In their 43-10 victory over Fresno State, Nebraska started their season at home with a three-and-out on their first drive. On the fourth down, Cornhuskers head coach Mike Riley sent out the punt team for their first action of the year.
Ten Huskers came out on the field, lined up and got ready to punt, but no one was ready to receive it. There was no 11th Husker on the field. That final spot was for Sam Foltz, who passed away in a car accident in late July. Former Michigan State punter Mike Sadler also passed away in the accident.
As the play clock wound down, the crowd at Memorial Stadium only grew louder. Husker players on the field stood and encouraged the applause while gesturing to the sky. Teammates on the sideline somehow kept their emotions intact and got down on one knee. As the clock hit zero, the crowd of 90,000 grew even louder, with Fresno State players applauding the Huskers’ gesture for their teammate and declining the penalty.
The video is impossible to watch without getting goosebumps and chills down your spine. It is such a touching and clever honor to a player who truly made his mark not only on the gridiron, but off of it as well.
Big Ten Network announcer Joe Beninati described the moment best as it unfolded right in front of him.
“A poignant reminder of how fragile life can be,” Beninati said. “How a dear teammate will never be forgotten. With points towards the sky, one man short in the formation, but he will forever be in the hearts and minds of Husker fans.”
Beninati could not be more right. Life is fragile, and Foltz’s story is truly an example of it. The senior punter began his career as a walk-on before working tirelessly to start for three seasons with Nebraska and earn the Big Ten Punter of the Year award last season. He was also one of the most well-liked and well-respected members of the team.

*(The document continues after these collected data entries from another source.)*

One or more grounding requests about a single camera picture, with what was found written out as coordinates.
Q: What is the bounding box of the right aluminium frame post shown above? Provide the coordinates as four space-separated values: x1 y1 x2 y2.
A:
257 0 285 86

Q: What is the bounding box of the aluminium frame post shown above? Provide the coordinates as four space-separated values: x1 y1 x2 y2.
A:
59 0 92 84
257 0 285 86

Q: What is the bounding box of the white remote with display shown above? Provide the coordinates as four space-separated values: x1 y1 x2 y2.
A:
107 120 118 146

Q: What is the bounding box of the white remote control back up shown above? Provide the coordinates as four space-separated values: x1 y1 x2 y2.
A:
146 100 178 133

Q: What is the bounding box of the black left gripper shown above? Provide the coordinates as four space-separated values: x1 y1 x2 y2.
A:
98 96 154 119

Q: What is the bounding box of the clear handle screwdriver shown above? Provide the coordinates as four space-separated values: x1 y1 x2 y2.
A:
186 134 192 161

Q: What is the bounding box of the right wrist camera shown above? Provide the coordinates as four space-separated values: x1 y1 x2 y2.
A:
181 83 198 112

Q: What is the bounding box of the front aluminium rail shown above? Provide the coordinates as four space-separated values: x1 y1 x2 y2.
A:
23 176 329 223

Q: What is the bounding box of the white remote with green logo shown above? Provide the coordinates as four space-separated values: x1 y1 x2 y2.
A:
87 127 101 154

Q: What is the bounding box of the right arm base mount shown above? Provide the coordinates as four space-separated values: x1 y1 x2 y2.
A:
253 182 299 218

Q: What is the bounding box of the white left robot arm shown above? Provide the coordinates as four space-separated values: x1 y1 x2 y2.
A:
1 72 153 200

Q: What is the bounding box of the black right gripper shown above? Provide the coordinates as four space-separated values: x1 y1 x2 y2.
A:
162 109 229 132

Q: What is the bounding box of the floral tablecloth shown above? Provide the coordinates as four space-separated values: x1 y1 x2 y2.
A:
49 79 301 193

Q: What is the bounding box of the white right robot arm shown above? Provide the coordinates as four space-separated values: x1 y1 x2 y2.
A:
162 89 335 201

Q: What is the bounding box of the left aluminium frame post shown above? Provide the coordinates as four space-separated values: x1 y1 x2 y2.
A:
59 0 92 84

Riley did not have to honor Foltz in the way that he did. There were other ways to carry on his legacy. But Riley’s decision to honor Foltz in the missing man formation is a statement that represents something obvious, but often lost in today’s world: sports are important, but they are far from the only thing that is important in life.
Foltz was not honored in this way due to his achievements on the field. He was honored for being himself and a strong leader who was frequently involved within the community. Riley could’ve deemed the moving pregame ceremony as enough and not risked taking a penalty in the game. Instead, he wanted to make a statement and to truly show Foltz’s impact on the program.
In a way, Foltz’s death is not much different from that of former Husky Jasper Howard, who was fatally stabbed to death shortly after UConn football’s homecoming game on Oct. 18, 2009. Like Foltz, Howard was a strong student, leader and darn good football player whose life was cut tragically short. While Howard’s time on campus was short in the grand scheme of UConn’s timeline, his presence is still felt to this day within the program.
Howard’s No. 6 is forever memorialized at Rentschler Field with a statue, and defensive back Jhavon Williams specifically chose the number to honor Howard and all of the values he championed on and off the field.
Players like Foltz and Howard show us the good side of sports, how true leaders can positively affect a team long after they are gone. As the Huskers, Huskies and many other programs take the field this season, they will remember those they have lost and the lasting mark they left. So while you sit back and enjoy the thrill of big hits, great catches and the rush of victory, don’t dwell too much on the bad parts. Some things are always bigger than football.